Résumé : Trustwave aurait trouvé une technique peu onéreuse pour pénétrer les réseaux sans-fil 802.11 FHSS, pourtant réputés pour leur sécurité de par l’utilisation des sauts de fréquence. Cette technique se baserait sur l’utilisation conjointe d’une version modifiée de GNU Radio et d’USRP.
Frequency-Hopping Spread Spectrum ( FHSS - lien ) est une technique de transmission des signaux radio qui se base sur l’utilisation en alternance de soixante dix neuf canaux de fréquence pour gérer les communications sans-fil. L’ordre d’utilisation de ces fréquences est généré préalablement de façon pseudo-aléatoire et s’applique tout autant aux émissions de données qu’à leurs réceptions. Il s’avère ainsi ardu pour un attaquant de prédire les sauts de fréquence utilisés. L’interception et le brouillage sont d’autant plus difficiles sans cette connaissance préalable.
L’initiation d’une communication FHSS consiste en l’envoi d’une requête par l’initiateur via une fréquence prédéfinie ou un canal de contrôle, le récepteur répond par un nombre généré aléatoirement que l’initiateur utilisera au sein d’un algorithme de calcul afin de définir la séquence à utiliser pour les sauts de fréquence. La communication peut alors débuter suivant cette séquence, les communications émetteur/récepteur changent de fréquence toutes les quatre cents millisecondes. Des technologies de cette nature sont notamment utilisées pour des applications militaires comme les radios SINCGARS ( lien ).
Les entreprises gérant d’importants entrepôts l’utilisent aussi. Sa robustesse présumée et sa tolérance aux interférences en font un choix privilégié pour effectuer des inventaires via des équipements mobiles qui scannent et impriment les codes barre. Les réseaux 802.11 FHSS sont souvent perçus comme intrinsèquement sécurisés de par les équipements (analyseurs de spectres, oscilloscopes, …) onéreux et sophistiqués qui sont nécessaires à leurs écoutes distantes. Pénétrer un tel réseau est généralement vu comme techniquement et financièrement hors de portée pour la plupart des attaquants.
L’utilisation conjointe et l’ajustement d’outils facilement récupérables sur Internet et utilisables par tous comme GNURadio ( lien ) et USRP ( lien ) semblerait cependant pouvoir grandement faciliter la pénétration de ces réseaux. La société Trustwave, par l’intermédiaire de Rob Havelt ( SpiderLabs - lien ), a prévu ( lien ) d’effectuer une présentation dans ce sens lors de la prochaine conférence Black Hat Europe afin de démontrer la faisabilité d’attaques peu onéreuses à l’encontre des réseaux sans-fil 802.11 basés sur l’utilisation de FHSS, codes et démonstrations techniques seront normalement à l’appui.
Les organisations, qui voient en la dégradation du niveau de sécurité des réseaux 802.11 FHSS une menace pour leurs activités, apprécieront l’annonce de cette présentation. Généralement reliés au réseau local de l’entreprise sans aucun mécanisme de contrôle mis en place, les points d’accès 802.11 FHSS une fois compromis pourraient exposer des informations sensibles. Cette impression de sécurité intrinsèque à leur sujet doit être revue par tous les consultants qui la colportent, la mise en place de contrôles de sécurité s’avérant finalement strictement impérative dans un tel contexte.
Rob Havelt utiliserait ici une version modifiée de GNU Radio pour surveiller les canaux FHSS et capturer des trames spécifiques afin d’extraire en seulement quelques secondes le SSID ( lien ) du réseau et prédire les séquences de sauts de fréquence utilisées.

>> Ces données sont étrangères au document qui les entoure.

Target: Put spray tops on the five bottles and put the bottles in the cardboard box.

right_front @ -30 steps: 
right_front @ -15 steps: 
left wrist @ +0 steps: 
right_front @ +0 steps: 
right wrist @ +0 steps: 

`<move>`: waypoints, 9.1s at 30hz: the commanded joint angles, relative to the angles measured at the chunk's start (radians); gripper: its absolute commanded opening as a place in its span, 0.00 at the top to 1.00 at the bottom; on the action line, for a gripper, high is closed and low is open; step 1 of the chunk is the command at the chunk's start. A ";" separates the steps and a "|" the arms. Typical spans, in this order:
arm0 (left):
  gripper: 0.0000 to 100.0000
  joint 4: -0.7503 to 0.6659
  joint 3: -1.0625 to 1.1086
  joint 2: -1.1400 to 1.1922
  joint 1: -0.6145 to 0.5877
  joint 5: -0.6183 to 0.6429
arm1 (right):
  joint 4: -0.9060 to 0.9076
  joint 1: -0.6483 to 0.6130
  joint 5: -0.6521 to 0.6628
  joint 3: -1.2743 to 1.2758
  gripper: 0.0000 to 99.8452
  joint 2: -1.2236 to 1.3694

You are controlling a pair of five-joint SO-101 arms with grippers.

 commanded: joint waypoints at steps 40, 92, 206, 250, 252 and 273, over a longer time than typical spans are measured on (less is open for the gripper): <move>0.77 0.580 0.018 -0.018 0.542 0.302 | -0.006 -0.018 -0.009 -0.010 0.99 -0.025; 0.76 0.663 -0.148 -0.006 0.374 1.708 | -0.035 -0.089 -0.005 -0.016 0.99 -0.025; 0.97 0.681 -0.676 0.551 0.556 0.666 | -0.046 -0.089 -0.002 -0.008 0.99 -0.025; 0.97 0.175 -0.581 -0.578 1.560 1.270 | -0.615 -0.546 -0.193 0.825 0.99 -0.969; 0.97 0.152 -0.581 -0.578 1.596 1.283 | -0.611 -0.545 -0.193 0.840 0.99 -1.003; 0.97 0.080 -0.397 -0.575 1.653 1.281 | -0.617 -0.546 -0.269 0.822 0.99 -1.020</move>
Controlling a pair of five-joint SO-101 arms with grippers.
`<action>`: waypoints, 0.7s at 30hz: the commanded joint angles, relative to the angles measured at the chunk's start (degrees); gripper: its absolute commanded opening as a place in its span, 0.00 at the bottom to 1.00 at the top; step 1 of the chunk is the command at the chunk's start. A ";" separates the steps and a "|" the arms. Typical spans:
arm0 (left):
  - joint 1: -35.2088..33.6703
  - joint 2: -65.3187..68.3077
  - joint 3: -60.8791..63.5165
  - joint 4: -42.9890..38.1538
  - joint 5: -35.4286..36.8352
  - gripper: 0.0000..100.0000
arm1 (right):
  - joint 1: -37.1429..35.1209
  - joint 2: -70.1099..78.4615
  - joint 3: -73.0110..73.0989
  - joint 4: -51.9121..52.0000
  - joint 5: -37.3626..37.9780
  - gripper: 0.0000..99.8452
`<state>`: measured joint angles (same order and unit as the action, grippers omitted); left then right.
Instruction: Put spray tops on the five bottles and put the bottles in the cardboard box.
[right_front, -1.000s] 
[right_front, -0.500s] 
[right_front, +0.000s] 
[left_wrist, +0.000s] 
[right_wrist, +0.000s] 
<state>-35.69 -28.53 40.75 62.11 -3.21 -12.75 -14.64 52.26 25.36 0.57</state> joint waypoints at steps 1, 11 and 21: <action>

Tout matériel supportant FHSS peut alors se connecter, certains réseaux utilisent cependant du chiffrement en WEP 40-bits qui peut néanmoins être facilement cassé ( lien ). A noter que les réseaux 802.11 a/b/g/n peuvent privilégier l’utilisation de DSSS ( Direct Sequence Spread Spectrum - lien ), mais vu les coûts de migration, FHSS restera encore souvent utilisé.